-------- Task inputs

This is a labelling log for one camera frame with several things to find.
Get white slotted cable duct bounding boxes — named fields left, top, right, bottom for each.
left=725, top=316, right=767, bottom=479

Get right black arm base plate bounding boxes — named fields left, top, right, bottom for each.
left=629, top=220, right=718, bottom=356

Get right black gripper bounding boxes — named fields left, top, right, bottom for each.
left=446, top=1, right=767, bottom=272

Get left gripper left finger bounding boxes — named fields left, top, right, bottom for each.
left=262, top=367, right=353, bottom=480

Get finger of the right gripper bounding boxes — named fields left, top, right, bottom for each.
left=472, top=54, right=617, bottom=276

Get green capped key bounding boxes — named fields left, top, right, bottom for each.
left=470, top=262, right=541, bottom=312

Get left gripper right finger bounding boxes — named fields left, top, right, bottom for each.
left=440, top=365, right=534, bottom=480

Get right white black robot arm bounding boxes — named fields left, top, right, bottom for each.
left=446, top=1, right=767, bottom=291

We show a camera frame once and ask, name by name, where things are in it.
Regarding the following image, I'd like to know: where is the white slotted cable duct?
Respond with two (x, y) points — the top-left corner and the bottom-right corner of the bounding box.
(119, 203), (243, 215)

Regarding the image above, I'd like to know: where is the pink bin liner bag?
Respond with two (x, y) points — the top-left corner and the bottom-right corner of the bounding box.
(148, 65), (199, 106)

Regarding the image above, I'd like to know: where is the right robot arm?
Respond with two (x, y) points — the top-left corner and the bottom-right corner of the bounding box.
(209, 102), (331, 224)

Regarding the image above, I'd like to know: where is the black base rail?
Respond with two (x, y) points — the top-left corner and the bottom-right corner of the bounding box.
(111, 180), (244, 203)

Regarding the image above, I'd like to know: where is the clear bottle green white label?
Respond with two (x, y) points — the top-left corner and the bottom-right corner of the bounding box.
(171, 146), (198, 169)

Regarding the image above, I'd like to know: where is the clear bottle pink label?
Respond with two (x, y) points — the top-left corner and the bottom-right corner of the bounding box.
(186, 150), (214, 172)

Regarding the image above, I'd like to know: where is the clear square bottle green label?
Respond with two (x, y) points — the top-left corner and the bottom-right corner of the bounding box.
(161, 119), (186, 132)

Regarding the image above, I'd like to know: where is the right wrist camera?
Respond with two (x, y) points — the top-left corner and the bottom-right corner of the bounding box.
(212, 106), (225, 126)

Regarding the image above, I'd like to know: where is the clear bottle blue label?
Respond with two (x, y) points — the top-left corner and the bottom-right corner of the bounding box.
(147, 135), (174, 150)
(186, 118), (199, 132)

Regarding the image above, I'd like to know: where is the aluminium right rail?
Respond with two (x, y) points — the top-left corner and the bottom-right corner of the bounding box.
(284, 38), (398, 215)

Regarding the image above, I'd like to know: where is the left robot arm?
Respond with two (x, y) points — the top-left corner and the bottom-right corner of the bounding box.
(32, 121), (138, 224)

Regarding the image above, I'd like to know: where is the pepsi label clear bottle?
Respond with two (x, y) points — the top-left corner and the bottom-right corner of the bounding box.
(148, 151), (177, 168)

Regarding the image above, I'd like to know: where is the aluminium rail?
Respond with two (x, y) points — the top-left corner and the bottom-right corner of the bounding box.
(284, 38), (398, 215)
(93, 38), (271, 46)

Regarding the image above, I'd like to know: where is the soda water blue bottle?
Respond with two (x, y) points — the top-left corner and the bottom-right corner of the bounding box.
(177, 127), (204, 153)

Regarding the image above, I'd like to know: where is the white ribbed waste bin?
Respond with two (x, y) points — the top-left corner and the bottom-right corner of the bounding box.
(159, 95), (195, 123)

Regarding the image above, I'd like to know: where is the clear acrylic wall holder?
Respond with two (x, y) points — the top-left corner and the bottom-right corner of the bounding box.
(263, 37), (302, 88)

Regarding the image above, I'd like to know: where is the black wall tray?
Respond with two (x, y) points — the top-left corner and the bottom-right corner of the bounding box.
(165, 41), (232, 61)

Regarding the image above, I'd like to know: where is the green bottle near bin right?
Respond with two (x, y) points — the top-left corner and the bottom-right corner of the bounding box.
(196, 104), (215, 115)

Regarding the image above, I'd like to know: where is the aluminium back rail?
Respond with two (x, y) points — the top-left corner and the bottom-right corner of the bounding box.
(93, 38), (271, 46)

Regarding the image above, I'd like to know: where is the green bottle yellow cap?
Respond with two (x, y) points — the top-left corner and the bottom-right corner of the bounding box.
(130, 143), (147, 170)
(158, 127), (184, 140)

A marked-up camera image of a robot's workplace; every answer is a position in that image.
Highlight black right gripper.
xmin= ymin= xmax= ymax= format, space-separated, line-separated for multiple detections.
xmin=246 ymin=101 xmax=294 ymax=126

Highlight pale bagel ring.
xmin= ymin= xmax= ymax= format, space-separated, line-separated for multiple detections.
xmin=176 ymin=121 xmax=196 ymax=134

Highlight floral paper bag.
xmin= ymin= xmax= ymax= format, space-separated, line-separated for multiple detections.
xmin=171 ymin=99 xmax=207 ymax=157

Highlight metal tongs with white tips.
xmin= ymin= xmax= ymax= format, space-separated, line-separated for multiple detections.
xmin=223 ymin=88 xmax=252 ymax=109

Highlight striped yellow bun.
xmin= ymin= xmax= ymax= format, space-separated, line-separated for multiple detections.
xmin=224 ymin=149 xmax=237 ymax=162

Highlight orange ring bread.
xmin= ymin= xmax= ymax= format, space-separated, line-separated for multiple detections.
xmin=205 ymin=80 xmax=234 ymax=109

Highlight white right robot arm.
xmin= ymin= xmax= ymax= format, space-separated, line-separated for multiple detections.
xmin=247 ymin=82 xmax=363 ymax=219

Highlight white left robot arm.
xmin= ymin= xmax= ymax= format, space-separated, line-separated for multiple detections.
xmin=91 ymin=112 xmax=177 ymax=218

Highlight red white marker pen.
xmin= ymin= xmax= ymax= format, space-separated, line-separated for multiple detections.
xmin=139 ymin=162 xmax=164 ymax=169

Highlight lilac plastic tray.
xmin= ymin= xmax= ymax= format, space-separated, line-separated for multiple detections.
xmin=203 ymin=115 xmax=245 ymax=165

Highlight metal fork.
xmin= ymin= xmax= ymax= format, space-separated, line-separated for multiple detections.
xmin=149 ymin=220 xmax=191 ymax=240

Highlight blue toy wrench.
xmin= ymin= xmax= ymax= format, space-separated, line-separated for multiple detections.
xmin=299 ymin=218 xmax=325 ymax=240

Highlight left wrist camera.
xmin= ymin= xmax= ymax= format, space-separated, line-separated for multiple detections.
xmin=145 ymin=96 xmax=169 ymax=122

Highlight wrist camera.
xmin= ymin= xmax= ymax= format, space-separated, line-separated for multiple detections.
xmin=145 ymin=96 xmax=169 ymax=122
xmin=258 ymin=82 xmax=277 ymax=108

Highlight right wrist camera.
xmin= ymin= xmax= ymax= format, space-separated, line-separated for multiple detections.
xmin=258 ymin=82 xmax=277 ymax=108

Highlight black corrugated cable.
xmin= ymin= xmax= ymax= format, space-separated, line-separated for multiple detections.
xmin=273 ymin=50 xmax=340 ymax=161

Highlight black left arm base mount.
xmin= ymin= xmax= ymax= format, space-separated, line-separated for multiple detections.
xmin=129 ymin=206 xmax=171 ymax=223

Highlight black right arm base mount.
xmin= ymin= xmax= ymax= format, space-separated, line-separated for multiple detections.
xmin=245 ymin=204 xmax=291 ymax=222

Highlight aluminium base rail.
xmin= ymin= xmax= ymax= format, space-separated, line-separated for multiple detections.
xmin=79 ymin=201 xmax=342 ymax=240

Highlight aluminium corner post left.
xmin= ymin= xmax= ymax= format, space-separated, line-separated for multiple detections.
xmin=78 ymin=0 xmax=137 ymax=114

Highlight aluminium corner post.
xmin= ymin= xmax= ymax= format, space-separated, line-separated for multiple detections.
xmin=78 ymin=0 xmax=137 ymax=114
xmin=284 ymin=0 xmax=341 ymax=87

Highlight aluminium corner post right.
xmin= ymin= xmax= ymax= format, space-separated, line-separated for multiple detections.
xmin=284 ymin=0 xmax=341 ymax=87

----------------

_What you should do:_ Please retype the data exactly as it stands, from its first line down to the line that contains "green white label?", then stop.

_The answer:_
This is a labelling log for one camera frame with several things to find.
Get white slotted cable duct bounding boxes — named fields left, top, right, bottom for each.
left=725, top=316, right=767, bottom=479

Get right black arm base plate bounding boxes — named fields left, top, right, bottom for each.
left=629, top=220, right=718, bottom=356

Get right black gripper bounding boxes — named fields left, top, right, bottom for each.
left=446, top=1, right=767, bottom=272

Get left gripper left finger bounding boxes — named fields left, top, right, bottom for each.
left=262, top=367, right=353, bottom=480

Get finger of the right gripper bounding boxes — named fields left, top, right, bottom for each.
left=472, top=54, right=617, bottom=276

Get green capped key bounding boxes — named fields left, top, right, bottom for each.
left=470, top=262, right=541, bottom=312

Get left gripper right finger bounding boxes — named fields left, top, right, bottom for each.
left=440, top=365, right=534, bottom=480

Get right white black robot arm bounding boxes — named fields left, top, right, bottom for each.
left=446, top=1, right=767, bottom=291

We show a camera frame once and ask, name by name, where things are in it.
Regarding the following image, I'd like to know: where is the white slotted cable duct?
Respond with two (x, y) points — the top-left corner and the bottom-right corner of the bounding box.
(119, 203), (243, 215)

Regarding the image above, I'd like to know: where is the pink bin liner bag?
Respond with two (x, y) points — the top-left corner and the bottom-right corner of the bounding box.
(148, 65), (199, 106)

Regarding the image above, I'd like to know: where is the right robot arm?
Respond with two (x, y) points — the top-left corner and the bottom-right corner of the bounding box.
(209, 102), (331, 224)

Regarding the image above, I'd like to know: where is the black base rail?
Respond with two (x, y) points — the top-left corner and the bottom-right corner of the bounding box.
(111, 180), (244, 203)

Regarding the image above, I'd like to know: where is the clear bottle green white label?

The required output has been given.